In 2022, LATRA imposed a 15% cap on commissions that platforms could charge drivers, well below Uber’s global average of about 25%. Regulators also introduced guide fares and minimum prices per kilometer and per minute, effectively banning surge pricing. For Uber, that eliminated its primary tool for managing peak demand and driver availability.
Without pricing flexibility, the company struggled to fund promotions, driver bonuses, and discounts that typically fuel growth in emerging markets. What remained was a stripped-down platform operating under cost controls set not by market conditions but by regulatory decree.
From the regulator’s perspective, the measures were aimed at protecting drivers from exploitation and shielding consumers from fare volatility.
Due to the 2022 regulations, the company briefly suspended operations in Tanzania but resumed in early 2023 after regulators temporarily allowed higher commission rates. By 2026, restrictions had tightened again, returning the platform to a low-margin, low-flexibility model that executives appear to have concluded was no longer worth defending.
The episode mirrors Uber’s retreat from Côte d’Ivoire in 2025 and echoes earlier exits from other heavily regulated markets. Many drivers are now left with fewer options, forced back into informal taxi markets or smaller platforms with limited reach.

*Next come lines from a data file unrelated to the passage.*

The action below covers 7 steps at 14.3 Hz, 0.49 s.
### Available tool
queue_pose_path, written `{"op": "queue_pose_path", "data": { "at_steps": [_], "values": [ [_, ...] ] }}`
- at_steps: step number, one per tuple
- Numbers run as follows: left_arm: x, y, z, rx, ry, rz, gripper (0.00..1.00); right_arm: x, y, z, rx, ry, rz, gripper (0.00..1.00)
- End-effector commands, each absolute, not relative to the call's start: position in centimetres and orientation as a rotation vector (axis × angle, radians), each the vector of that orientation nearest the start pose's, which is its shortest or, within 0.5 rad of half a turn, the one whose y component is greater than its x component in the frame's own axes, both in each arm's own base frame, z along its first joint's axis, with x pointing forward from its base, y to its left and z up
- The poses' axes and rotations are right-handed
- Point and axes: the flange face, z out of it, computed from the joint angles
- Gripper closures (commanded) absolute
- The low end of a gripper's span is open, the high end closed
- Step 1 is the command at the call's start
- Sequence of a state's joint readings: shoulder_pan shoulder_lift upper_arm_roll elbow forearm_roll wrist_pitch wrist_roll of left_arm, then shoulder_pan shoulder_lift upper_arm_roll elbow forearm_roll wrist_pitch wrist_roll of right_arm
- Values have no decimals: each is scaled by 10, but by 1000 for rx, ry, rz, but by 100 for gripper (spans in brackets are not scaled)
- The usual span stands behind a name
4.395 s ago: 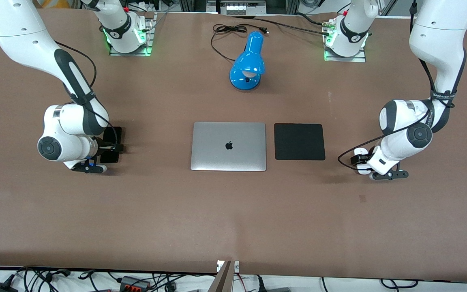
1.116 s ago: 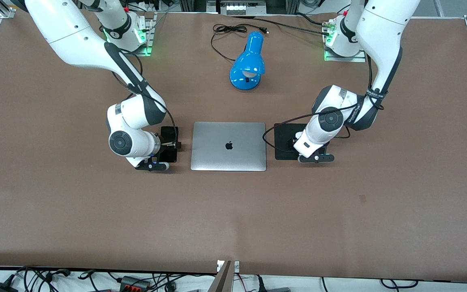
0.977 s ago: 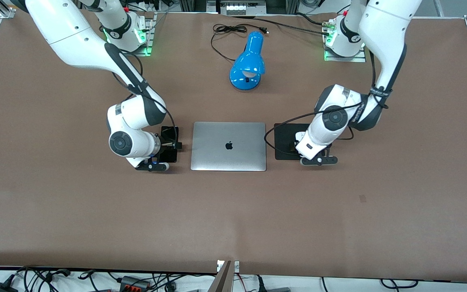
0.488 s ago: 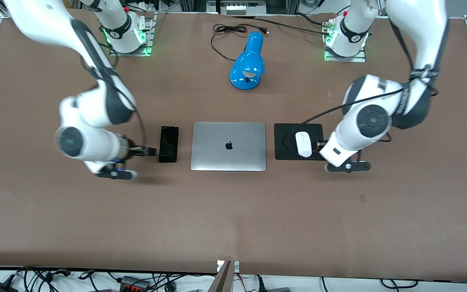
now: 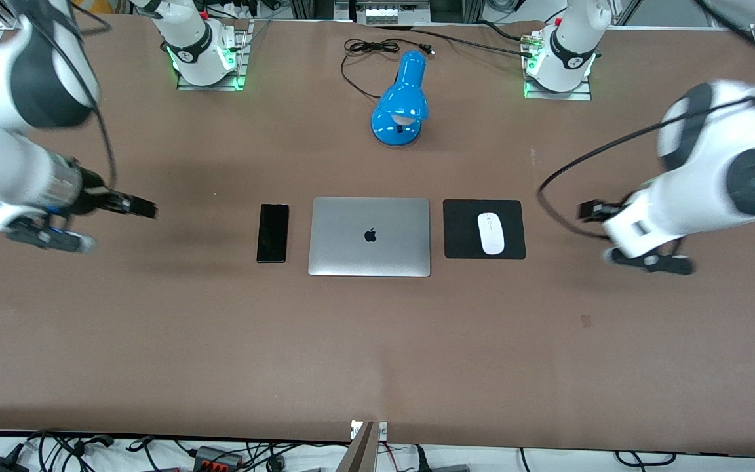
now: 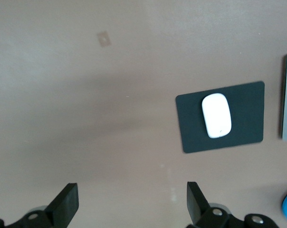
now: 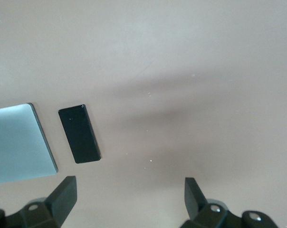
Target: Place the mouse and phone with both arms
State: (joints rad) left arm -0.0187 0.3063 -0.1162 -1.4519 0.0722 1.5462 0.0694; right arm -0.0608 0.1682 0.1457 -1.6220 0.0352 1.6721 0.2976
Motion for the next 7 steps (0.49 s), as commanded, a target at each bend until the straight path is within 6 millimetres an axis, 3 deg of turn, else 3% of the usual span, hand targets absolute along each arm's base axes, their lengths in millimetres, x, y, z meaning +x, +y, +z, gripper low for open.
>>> {"op": "queue_pose_path", "data": {
  "at_steps": [1, 2, 3, 4, 7],
  "values": [
    [607, -51, 552, -3055, 436, 213, 0, 572, 10, 559, -3091, 333, 144, 0],
    [608, -50, 561, -3063, 426, 183, 0, 565, -5, 576, -3089, 278, 95, 0],
    [612, -51, 586, -3061, 418, 102, 0, 562, -10, 584, -3102, 167, 63, 0],
    [617, -53, 595, -3065, 411, 68, 0, 561, -17, 589, -3107, 54, 61, 0],
    [624, -41, 605, -3096, 340, 20, 0, 545, -50, 624, -3099, 136, 182, 0]
  ]
}}
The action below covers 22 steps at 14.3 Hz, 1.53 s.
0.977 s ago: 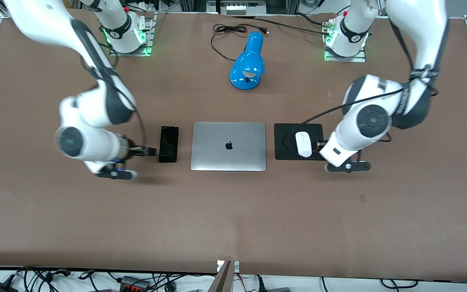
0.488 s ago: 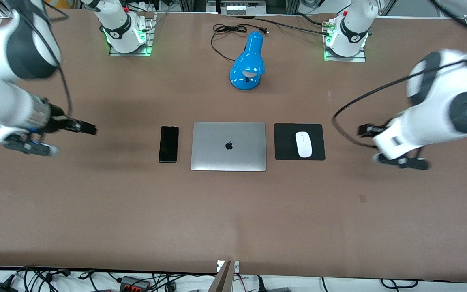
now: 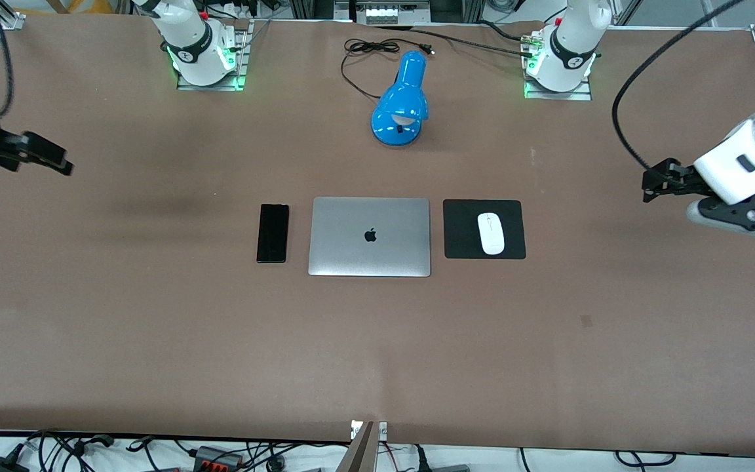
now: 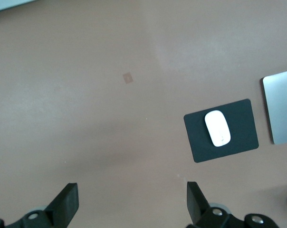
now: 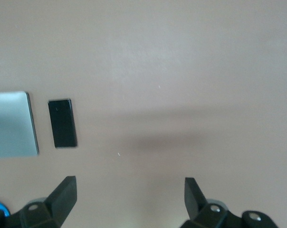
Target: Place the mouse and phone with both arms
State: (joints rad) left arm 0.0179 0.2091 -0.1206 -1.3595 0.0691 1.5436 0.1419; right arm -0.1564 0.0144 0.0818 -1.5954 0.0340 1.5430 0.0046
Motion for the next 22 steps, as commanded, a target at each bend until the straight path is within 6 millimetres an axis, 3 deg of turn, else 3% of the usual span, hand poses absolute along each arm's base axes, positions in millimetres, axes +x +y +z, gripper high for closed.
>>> {"op": "queue_pose_path", "data": {
  "at_steps": [1, 4, 7, 8, 12, 15, 17, 19, 20, 22],
  "values": [
    [624, -41, 606, -3096, 296, 17, 0, 541, -54, 628, -3087, 164, 236, 0],
    [594, -56, 609, -3100, 98, 14, 0, 542, -66, 635, -3093, 273, 173, 0],
    [549, -53, 591, -3090, 74, -154, 0, 540, -83, 638, -3083, 329, 147, 0],
    [540, -52, 592, -3087, 57, -145, 0, 535, -99, 642, -3078, 373, 136, 0],
    [536, -46, 606, -3089, 33, 18, 0, 537, -127, 635, -3067, 432, 121, 0],
    [544, -44, 617, -3149, 8, 81, 0, 548, -95, 643, -3088, 353, 61, 0],
    [547, -45, 620, -3152, 15, 93, 0, 557, -86, 650, -3095, 314, -53, 0],
    [549, -45, 618, -3152, 18, 98, 0, 564, -86, 649, -3089, 289, -128, 0],
    [549, -44, 618, -3152, 20, 98, 0, 568, -69, 636, -3090, 217, -104, 0],
    [549, -45, 618, -3151, 27, 98, 0, 567, -58, 632, -3092, 174, -80, 0]
  ]
}}
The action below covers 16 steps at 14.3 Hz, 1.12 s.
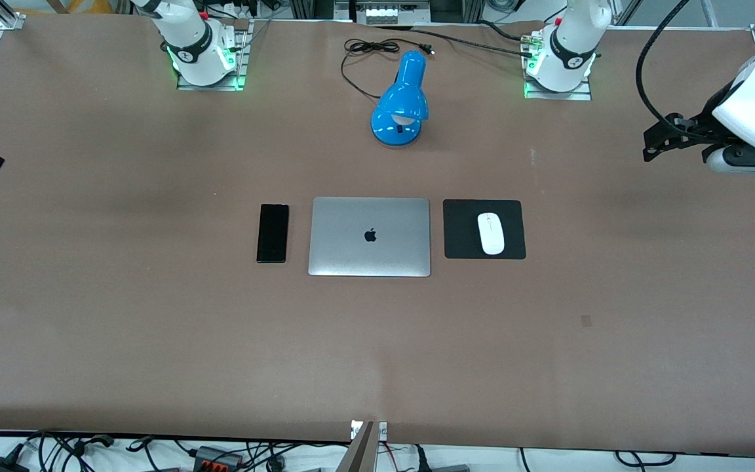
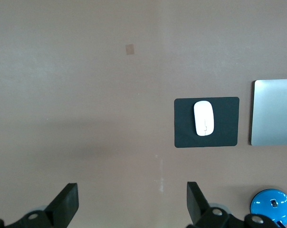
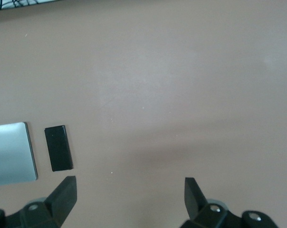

Local competitors such as Little (which is also available in Kenya) are expected to benefit, in part because they are structurally more adaptable to LATRA’s framework. However, Uber’s capital depth, technology stack, or international rider base remain unbeatable.
In Kenya, the clash between cab drivers and mobility app firms has never been fully resolved. The National Transport and Safety Authority (NTSA) capped ride commissions at 18% but many drivers have maintained dissatisfaction.
Industrial action has been largely unsuccessful due to the lack of effective unionization and nature of the gig economy. This has translated to uncouth practices like drivers harassing customers to pay more than the app has calculated or disrupting other cab drivers who work during strikes.
To address financial challenges, app companies have attempted to introduce driver incentives but this has done little to quell growing discontent among some cab drivers.